Today closes another day of awesome. I was pondering this morning about my cardio workouts and the fact that I'm essentially working out hard 5 days in a row. So I decided instead of pushing hard both cardio days, I'd push hard one day and the other, just go with the flow and go the speeds I felt comfortable at.

Cardio HIIT Triathlon:
Bike 3 miles: 11:10
Treadmill 1 mile: 13:25
Elliptical 1 mile: 11:05

I'm also playing with flipping around the order.  This was the first time I had started with bike.  It was an interesting progression. It seems whichever I start with, I push the hardest, and the one I end with, I'm just pooped.
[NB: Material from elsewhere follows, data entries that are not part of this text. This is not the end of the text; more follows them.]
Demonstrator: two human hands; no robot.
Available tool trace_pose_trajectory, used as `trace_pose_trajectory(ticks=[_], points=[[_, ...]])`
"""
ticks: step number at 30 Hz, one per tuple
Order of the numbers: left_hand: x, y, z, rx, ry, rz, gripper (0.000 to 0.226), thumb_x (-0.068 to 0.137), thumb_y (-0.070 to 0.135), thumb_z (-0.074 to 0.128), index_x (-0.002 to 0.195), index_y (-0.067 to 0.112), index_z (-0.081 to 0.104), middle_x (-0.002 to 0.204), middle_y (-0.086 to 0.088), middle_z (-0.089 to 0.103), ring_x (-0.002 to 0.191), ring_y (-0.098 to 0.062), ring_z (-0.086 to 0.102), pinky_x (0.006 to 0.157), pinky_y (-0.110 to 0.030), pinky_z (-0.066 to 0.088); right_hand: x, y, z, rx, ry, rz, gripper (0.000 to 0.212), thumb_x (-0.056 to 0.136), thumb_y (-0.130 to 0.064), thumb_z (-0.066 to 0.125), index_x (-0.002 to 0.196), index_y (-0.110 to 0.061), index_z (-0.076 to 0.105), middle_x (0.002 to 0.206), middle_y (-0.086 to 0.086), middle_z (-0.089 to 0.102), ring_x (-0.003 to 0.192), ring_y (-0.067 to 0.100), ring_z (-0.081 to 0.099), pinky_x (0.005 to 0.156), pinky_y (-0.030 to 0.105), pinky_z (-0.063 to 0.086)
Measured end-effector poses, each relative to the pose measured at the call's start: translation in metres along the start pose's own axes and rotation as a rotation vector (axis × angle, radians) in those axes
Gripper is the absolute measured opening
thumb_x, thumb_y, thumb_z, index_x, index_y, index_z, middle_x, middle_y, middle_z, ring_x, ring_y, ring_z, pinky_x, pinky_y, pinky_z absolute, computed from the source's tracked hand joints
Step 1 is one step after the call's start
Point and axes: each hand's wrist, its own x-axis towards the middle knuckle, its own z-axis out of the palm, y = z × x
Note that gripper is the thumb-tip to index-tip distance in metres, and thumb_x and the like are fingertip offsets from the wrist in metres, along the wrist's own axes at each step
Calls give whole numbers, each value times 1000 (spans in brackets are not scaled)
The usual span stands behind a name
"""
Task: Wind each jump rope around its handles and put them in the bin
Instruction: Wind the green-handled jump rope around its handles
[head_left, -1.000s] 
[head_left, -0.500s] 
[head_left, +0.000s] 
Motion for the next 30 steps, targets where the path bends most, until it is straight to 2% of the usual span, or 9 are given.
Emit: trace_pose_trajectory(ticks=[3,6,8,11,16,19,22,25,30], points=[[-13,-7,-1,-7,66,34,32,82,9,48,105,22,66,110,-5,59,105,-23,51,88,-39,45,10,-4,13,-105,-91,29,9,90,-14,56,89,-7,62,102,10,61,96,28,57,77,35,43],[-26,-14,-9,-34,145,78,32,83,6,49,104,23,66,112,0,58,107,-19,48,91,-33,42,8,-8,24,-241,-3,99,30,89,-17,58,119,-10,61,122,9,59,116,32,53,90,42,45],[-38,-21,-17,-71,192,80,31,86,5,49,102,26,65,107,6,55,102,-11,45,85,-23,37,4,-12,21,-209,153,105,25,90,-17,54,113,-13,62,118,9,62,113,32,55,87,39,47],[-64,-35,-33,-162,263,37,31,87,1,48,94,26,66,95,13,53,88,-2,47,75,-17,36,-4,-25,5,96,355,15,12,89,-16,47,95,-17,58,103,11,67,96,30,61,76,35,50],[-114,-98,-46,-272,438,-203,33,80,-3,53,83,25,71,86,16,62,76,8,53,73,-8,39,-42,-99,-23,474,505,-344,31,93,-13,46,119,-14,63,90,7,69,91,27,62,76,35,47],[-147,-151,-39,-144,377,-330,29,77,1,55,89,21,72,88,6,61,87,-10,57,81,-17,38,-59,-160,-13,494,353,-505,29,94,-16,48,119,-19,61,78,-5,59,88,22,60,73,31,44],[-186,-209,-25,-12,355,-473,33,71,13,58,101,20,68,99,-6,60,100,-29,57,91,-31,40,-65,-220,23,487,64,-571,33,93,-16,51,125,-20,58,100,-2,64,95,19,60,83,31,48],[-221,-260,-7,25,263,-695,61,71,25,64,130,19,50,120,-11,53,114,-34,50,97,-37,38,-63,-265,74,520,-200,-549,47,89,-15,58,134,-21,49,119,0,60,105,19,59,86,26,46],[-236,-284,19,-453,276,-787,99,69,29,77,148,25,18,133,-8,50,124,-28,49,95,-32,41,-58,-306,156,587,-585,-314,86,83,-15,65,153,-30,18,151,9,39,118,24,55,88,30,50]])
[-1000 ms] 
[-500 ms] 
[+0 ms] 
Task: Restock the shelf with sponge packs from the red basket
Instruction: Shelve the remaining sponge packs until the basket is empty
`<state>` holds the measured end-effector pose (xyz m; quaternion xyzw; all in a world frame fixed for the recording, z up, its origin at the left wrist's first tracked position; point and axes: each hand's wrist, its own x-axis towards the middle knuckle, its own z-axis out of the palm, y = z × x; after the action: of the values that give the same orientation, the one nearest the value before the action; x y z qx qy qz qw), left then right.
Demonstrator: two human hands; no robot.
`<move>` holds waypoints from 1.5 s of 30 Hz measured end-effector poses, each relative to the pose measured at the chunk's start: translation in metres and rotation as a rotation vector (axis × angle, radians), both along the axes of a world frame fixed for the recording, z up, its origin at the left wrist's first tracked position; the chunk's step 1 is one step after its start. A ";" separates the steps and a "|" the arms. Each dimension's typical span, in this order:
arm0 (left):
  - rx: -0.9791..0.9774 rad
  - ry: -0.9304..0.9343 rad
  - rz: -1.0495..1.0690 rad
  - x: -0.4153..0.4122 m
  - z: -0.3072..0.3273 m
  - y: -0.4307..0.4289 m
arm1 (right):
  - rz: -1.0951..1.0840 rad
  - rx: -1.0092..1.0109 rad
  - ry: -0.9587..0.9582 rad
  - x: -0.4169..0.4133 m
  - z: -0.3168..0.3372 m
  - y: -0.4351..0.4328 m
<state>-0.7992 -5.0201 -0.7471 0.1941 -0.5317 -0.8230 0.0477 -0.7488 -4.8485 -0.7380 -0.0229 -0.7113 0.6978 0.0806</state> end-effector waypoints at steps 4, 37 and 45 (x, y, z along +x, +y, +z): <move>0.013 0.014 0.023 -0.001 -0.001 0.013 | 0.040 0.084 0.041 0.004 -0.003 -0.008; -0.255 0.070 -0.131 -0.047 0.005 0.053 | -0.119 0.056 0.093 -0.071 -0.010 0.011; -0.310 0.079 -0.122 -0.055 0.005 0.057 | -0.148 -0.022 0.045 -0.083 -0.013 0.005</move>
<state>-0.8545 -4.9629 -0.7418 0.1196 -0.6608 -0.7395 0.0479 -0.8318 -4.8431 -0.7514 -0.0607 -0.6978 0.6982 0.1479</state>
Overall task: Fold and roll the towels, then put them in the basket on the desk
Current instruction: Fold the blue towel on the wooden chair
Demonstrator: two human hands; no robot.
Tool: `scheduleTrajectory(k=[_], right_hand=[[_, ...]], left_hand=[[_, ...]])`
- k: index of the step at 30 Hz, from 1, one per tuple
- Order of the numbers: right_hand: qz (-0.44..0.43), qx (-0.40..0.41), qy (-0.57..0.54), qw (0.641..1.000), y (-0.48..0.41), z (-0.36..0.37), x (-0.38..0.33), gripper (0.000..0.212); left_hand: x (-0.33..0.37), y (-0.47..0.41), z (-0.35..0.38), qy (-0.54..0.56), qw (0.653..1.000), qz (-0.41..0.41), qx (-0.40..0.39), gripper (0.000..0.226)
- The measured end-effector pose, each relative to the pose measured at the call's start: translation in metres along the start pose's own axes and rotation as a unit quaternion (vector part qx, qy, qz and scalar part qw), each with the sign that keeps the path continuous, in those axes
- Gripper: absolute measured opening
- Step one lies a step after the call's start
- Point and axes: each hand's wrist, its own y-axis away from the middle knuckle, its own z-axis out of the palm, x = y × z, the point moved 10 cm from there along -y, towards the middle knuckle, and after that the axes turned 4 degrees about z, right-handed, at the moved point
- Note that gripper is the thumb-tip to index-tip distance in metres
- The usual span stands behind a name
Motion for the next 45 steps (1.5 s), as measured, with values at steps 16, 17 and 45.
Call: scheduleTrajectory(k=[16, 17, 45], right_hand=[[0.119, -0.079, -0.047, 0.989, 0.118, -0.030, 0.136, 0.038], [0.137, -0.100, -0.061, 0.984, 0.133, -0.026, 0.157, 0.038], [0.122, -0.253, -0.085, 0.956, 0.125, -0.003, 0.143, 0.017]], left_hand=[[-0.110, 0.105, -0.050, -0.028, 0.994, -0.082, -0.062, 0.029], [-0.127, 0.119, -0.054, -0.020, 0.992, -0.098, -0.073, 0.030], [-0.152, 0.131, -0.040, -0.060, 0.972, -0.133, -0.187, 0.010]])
Eating today was varied.  I wasn't overly hungry, I wasn't overly starving.

Yummies Today:
Breakfast - Eggs & Blackberries (I need to do some make ahead breakfasts over the weekend)
AM Snack - Apple & Walnut Butter
Lunch - Turkey Burgers & Carrots
PM Snack - Tuna mixed with mustard, celery & some nuts
Dinner - Salad, Broccoli, 1/2 chicken (It was a small chicken!)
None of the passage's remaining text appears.